8月8日(金)
ブラジル戸田建設の社長に二十六日付で現副社長の阿部勇氏が昇任する。東京支店海外部長への転任が決まっている林恒清社長とともに五日来社した阿部氏は「今年上半期は非常に厳しい状況だった」と身を引き締め、「スリムな経営を目指しひとつひとつ仕事をこなしていきたい」と抱負を語った。
進出して三十一年。病院建築には定評がある。ベネフィセンシア・ポルトゲーザや日伯友好病院も同社の仕事。現状では日系の団体・会社からの受注は全体の約二割と多くを占めないが、「世界最大の生産能力をもつヤクルト・ロレーナ工場の受注にこぎつけたのはいい思い出」と林社長は五年九カ月に及んだ駐在を振り返る。

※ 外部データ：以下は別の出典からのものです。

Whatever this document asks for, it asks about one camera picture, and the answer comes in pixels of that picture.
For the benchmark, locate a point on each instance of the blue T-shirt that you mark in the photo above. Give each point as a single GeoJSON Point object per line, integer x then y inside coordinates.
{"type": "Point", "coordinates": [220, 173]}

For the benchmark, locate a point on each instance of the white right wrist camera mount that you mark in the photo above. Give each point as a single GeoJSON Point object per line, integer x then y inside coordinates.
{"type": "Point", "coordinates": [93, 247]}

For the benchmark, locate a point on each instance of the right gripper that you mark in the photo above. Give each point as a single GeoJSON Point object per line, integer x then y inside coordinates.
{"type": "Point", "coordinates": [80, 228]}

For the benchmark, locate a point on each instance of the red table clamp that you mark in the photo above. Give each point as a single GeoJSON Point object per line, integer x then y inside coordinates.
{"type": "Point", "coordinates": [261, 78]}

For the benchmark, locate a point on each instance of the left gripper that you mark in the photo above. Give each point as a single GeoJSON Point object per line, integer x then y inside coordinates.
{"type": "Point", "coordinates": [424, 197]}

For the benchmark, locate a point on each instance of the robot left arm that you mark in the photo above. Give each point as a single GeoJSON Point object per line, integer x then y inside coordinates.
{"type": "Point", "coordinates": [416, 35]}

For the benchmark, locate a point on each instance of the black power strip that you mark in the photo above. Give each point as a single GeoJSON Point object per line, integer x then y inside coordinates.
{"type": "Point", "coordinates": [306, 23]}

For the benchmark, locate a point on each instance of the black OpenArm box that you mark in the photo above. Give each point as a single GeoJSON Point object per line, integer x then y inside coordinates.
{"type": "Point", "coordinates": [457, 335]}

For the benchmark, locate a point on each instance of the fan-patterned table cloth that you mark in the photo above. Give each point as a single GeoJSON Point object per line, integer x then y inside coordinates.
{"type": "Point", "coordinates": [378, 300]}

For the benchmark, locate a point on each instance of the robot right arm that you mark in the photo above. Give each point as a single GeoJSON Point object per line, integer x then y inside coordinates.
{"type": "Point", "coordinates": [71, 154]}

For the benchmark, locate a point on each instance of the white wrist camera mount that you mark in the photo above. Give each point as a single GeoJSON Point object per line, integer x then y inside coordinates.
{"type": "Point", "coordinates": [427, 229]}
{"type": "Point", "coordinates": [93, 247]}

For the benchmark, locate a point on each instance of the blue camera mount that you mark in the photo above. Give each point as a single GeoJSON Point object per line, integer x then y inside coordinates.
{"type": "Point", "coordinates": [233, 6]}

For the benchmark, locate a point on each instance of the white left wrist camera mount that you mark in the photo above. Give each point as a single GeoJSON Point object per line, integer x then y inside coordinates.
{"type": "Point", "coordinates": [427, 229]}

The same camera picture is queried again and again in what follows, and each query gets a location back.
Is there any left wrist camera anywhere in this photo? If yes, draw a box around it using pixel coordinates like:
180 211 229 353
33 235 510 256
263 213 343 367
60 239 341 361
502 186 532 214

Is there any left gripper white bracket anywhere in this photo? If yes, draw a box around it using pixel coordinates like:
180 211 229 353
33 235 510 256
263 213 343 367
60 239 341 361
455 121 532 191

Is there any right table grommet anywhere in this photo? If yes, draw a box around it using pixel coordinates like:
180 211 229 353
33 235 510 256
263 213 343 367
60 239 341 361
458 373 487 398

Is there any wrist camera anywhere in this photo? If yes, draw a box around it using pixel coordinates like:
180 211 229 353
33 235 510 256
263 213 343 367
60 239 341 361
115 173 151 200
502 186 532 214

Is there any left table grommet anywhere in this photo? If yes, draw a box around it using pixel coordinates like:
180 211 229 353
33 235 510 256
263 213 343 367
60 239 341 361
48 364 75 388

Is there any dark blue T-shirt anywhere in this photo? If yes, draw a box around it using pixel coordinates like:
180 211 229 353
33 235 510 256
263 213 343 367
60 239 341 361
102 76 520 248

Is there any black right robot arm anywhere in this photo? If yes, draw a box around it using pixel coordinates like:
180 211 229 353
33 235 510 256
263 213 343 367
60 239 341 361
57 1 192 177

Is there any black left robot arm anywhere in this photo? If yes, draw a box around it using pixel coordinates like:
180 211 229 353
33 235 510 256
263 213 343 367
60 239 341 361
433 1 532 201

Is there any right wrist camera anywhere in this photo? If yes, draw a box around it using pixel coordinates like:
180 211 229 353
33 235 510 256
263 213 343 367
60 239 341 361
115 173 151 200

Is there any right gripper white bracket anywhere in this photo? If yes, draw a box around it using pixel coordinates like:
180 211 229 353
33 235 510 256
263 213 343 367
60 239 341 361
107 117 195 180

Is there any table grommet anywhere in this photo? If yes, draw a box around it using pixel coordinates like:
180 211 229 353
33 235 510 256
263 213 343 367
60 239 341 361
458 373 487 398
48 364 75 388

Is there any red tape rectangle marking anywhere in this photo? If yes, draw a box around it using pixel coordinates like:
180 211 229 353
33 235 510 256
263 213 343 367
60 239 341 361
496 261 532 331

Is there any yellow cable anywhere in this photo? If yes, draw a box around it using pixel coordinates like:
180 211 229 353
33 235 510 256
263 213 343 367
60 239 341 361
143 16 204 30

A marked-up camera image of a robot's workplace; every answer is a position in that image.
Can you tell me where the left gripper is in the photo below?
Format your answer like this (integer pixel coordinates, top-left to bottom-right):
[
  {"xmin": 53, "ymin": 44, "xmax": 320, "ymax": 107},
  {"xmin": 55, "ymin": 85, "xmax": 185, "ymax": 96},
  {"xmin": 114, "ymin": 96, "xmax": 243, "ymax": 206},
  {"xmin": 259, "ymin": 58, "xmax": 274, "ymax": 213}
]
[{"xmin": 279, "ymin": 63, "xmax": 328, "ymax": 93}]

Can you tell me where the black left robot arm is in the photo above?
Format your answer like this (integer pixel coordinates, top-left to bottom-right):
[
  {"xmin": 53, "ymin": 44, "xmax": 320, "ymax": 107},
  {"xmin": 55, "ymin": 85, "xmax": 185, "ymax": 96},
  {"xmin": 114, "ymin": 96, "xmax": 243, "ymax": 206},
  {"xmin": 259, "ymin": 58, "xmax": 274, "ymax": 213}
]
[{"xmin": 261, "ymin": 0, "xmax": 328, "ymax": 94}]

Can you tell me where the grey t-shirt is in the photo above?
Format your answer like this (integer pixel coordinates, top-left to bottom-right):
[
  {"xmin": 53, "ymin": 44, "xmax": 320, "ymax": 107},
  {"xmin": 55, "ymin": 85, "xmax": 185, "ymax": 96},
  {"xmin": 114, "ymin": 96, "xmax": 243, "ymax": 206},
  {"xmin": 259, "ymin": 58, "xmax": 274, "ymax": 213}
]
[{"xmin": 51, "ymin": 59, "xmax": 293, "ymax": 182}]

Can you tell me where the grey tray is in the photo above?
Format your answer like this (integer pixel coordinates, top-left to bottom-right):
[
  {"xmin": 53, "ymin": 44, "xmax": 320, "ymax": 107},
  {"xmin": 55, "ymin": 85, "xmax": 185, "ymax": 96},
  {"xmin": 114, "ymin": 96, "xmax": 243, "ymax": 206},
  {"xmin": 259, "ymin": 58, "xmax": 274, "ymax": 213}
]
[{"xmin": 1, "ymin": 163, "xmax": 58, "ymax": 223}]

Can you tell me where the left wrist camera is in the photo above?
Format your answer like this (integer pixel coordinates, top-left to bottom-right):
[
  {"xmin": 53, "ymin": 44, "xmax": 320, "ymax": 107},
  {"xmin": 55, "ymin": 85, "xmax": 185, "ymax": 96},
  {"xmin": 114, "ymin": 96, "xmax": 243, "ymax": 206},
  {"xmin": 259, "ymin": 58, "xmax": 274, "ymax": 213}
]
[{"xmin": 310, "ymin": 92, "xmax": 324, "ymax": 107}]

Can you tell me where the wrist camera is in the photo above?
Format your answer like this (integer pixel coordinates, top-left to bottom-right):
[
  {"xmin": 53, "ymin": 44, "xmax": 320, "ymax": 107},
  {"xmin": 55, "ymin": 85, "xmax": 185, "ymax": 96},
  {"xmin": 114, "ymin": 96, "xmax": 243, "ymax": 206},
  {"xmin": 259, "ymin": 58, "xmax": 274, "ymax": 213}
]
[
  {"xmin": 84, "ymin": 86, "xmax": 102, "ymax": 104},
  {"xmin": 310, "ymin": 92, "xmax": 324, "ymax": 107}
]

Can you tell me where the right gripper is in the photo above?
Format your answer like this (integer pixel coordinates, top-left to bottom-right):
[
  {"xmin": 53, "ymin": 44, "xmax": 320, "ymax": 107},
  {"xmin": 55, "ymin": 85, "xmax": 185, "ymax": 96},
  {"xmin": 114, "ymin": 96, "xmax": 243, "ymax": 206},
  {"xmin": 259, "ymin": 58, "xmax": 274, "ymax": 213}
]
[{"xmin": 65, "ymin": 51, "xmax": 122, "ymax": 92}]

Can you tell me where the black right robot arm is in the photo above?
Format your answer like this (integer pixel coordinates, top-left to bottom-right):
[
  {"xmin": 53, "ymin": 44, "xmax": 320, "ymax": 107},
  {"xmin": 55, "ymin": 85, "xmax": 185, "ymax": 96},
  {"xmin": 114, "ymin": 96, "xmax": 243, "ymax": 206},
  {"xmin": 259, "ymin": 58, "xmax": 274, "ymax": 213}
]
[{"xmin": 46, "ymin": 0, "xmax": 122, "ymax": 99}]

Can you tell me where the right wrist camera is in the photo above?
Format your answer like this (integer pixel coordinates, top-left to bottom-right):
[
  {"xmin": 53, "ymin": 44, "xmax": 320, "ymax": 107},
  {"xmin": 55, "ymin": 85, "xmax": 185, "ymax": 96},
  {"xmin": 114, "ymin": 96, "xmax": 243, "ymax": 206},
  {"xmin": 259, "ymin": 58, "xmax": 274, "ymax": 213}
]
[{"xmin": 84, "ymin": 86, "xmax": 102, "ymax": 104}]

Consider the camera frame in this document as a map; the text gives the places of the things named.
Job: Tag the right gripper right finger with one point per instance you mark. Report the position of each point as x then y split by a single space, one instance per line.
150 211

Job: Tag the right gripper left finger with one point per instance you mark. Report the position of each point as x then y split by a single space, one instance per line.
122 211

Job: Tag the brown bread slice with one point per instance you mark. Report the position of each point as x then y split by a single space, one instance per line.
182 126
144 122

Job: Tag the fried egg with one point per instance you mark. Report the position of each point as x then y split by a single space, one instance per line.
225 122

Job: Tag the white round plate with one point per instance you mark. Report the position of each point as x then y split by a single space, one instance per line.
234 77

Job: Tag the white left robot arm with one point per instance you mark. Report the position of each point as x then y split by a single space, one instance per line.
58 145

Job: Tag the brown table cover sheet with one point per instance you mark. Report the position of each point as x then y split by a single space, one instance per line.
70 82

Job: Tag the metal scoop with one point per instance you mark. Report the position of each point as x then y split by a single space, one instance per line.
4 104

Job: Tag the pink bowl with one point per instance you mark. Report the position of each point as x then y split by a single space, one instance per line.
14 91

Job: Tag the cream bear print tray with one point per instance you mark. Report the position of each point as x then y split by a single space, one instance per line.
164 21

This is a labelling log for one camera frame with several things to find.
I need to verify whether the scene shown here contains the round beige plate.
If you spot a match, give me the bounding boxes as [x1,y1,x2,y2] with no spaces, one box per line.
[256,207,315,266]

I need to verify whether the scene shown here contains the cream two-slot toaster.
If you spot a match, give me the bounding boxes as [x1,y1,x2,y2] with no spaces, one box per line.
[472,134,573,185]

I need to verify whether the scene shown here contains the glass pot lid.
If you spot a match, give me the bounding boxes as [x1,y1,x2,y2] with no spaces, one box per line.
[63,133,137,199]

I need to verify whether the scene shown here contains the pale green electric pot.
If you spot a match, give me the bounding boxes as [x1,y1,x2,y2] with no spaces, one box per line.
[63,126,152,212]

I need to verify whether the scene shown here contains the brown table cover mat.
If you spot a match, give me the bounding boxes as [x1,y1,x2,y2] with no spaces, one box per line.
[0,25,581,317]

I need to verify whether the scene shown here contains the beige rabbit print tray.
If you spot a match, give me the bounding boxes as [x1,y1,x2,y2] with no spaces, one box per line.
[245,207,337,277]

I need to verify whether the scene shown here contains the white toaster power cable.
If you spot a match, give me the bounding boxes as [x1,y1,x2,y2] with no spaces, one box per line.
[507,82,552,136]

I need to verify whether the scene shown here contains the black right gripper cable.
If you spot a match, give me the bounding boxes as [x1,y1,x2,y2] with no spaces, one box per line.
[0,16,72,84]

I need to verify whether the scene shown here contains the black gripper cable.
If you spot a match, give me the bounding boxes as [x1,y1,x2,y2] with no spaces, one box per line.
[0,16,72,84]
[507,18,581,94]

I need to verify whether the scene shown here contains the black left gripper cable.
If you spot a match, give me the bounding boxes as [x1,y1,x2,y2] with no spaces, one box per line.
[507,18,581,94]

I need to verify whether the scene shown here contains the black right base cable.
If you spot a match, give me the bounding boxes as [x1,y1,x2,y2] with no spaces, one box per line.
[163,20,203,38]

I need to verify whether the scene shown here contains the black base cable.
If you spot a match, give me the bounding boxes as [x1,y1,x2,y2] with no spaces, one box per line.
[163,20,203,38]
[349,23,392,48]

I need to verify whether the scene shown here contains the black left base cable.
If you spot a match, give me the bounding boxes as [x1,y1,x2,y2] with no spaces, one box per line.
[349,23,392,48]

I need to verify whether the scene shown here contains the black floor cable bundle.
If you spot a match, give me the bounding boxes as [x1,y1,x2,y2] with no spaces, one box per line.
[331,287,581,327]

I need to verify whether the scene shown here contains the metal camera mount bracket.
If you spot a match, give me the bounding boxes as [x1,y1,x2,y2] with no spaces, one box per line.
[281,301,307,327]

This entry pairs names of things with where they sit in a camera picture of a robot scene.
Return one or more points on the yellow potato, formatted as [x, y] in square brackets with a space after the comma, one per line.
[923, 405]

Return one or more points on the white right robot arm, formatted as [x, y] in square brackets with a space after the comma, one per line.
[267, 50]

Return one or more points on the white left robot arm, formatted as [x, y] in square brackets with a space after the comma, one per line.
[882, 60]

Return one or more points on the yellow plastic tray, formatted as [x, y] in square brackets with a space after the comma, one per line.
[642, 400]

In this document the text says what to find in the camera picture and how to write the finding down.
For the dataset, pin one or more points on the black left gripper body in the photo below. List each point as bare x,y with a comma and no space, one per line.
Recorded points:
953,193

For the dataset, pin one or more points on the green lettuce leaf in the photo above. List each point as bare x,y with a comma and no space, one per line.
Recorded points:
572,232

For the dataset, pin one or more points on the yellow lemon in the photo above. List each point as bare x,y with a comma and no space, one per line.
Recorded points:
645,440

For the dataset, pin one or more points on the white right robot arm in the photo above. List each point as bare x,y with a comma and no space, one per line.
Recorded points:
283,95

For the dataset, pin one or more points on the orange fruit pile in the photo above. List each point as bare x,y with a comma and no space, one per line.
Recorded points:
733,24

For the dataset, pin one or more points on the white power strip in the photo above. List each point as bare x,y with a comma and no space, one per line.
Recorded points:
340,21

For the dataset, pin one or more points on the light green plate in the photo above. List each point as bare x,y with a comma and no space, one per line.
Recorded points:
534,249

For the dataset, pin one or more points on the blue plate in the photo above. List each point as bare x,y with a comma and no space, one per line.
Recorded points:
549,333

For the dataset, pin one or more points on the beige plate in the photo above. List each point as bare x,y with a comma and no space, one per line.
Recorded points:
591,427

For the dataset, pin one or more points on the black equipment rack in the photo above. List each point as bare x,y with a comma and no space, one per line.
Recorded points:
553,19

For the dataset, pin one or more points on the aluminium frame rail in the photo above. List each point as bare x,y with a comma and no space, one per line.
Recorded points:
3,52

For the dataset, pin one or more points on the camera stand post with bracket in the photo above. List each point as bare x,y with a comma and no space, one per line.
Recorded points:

赴任中に清水建設が撤退、竹中工務店も近く引き上げる。そんな逆風の中で踏みとどまった。その理由について両氏は「堅実な経営」を挙げる一方、「昼休憩に日本語授業を始めたのですが好評なんです。アウラの時間は上下関係もないですよ」とチームワークの良さを強調。戸田の社員としての意識=トダマン・シップの浸透を誇っていた。